Access control & memory Flashcards
What is access control?
a broad term that describes the administrative, physical, and technical controls that regulate the interaction between subjects and objects
What is access control also known as?
Identity and access management (IAM)
What is a subject?
any active entity that requests access to a resource (an object)
Examples of subjects (2)
- Users
- Processes
What is an object?
a resource, a passive entity that is or contains the information that is needed by a subject
Examples of resources (3)
- files
- I/O
- database entries
What is access control used for?
granting, preventing, or revoking access to an object
What are the four stages of the access control process?
- Identification
- Authentication
- Authorisiation
- Accounting
What are the three authentication methods?
- knowlegde
- ownership
- characteristic
What is a type 1 error (false rejection)?
when a known legitimate authorised user is rejected as unknown/unauthorised user
What is a type 2 error (false acceptance)?
when an unknown/unauthorised user is authenticated as a known/authorised user
What is multi-factor authentication?
requiring multiple independent evidences to establish identity
What are the three requirements for authentication?
- Implicit deny
- Neet to know
- Separation of duties
What is implicit deny?
if no rule is specified for the transaction of the subject/object, the authorization policy should deny the transaction (conforming with the more general “default-safe” principle)
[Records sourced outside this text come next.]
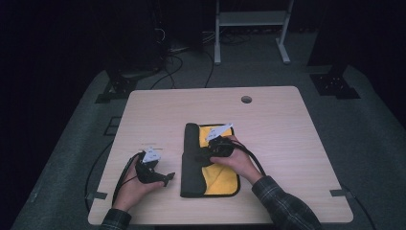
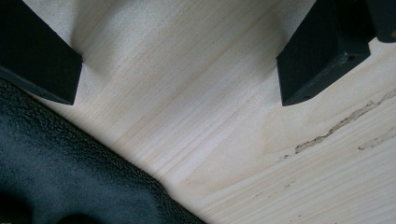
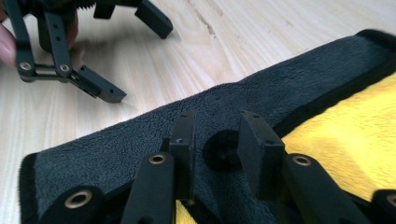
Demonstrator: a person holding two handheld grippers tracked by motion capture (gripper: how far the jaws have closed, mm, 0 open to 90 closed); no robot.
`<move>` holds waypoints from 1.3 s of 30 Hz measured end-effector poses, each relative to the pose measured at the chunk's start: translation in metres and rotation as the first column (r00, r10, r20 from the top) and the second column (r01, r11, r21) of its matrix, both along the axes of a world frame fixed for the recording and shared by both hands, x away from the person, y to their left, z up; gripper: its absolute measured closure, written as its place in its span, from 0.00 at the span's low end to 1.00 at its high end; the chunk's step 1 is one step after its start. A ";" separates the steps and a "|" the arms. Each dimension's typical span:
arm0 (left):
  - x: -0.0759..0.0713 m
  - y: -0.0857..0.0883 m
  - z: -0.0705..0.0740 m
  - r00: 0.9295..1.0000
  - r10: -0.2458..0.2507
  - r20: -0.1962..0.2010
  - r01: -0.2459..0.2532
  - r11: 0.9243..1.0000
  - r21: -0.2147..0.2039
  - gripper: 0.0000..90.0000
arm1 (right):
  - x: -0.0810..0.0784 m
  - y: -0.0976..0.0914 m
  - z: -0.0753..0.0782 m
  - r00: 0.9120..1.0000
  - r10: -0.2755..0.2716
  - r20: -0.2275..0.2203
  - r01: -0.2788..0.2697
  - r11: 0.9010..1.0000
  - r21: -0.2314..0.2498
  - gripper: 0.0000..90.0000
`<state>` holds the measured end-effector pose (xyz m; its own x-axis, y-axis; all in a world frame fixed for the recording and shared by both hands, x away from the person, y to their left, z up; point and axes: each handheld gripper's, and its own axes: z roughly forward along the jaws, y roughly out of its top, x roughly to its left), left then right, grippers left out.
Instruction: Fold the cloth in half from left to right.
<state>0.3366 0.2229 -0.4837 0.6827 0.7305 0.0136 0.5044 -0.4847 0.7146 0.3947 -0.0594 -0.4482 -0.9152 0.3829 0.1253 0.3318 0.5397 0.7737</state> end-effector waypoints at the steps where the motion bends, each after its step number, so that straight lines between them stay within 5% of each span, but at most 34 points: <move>1: 0.000 0.000 0.000 1.000 0.000 0.000 0.000 1.000 0.000 0.00 | 0.000 0.004 -0.004 1.000 0.002 -0.002 -0.002 1.000 -0.016 0.74; 11: 0.000 0.000 0.000 1.000 -0.001 0.000 0.001 1.000 0.003 0.00 | -0.002 0.014 -0.022 1.000 0.011 -0.008 -0.011 0.997 -0.077 0.75; 16: 0.000 0.000 0.000 1.000 -0.001 -0.001 0.001 1.000 0.003 0.00 | -0.004 0.016 -0.025 0.999 0.007 0.046 -0.002 0.994 -0.108 0.88; 29: 0.000 0.000 0.000 1.000 -0.001 0.000 0.001 1.000 0.003 0.00 | 0.005 0.004 -0.004 0.998 -0.050 0.041 0.050 0.999 -0.006 0.96; 39: 0.000 0.000 0.000 1.000 -0.002 0.000 0.002 1.000 0.003 0.00 | 0.028 -0.019 0.021 0.986 -0.152 0.072 0.148 0.988 0.051 0.96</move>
<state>0.3365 0.2231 -0.4836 0.6839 0.7294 0.0156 0.5039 -0.4877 0.7129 0.4223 -0.0788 -0.4274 -0.8554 0.5120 0.0784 0.3460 0.4521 0.8221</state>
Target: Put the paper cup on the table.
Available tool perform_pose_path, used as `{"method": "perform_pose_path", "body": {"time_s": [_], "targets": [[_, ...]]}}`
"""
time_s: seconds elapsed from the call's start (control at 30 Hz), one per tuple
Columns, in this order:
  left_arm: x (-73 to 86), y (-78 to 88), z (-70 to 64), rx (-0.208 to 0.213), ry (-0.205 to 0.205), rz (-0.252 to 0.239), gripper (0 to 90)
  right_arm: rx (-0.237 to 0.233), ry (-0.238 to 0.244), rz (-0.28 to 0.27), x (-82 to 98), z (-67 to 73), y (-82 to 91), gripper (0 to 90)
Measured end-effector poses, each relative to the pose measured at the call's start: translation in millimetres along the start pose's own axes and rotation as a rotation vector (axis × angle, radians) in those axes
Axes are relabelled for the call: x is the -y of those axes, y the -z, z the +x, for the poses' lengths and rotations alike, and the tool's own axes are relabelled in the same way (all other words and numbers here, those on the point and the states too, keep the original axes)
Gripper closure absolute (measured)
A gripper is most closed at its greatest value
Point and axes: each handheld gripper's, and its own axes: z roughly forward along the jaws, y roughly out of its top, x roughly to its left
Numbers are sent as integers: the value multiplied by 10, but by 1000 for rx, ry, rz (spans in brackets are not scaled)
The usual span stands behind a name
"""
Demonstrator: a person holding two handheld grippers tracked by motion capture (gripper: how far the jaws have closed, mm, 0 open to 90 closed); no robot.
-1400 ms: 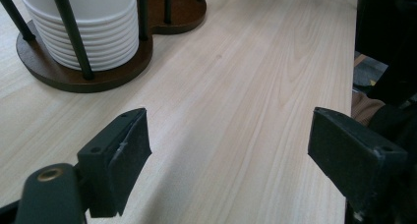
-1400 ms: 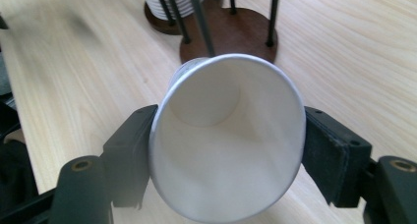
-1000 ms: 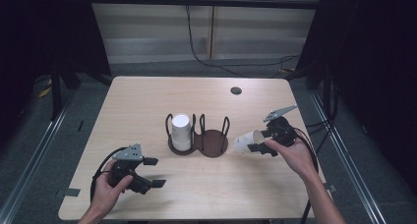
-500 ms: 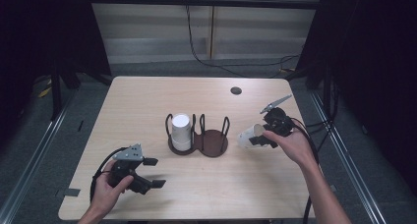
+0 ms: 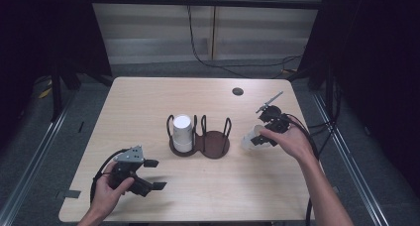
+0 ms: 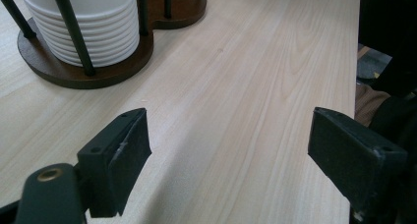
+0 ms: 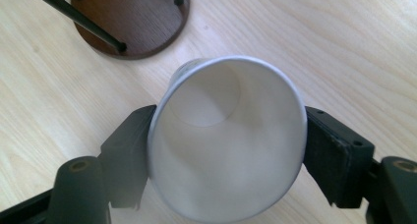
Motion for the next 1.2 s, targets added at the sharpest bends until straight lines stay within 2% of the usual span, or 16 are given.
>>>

What is meant by “need to know”?
a subject should be granted access to an object only if the access is needed to carry out the job of the subject (conforming with the more general “least-privilege” principle)
What is “separation of duties”?
a single individual should not
perform all the critical- or privileged-level duties.
Important duties must be separated/divided among
several individual
Access control models (4)
- Mandatory Access Control: MAC
- Discretionary Access Control: DAC
- Role-Based Access Control: RBAC
- Attribute-Based Access Control: ABAC
Alternative name for mandatory access control (MAC)?
Rule-based access control
Alternative name for discretionary access control (DAC)?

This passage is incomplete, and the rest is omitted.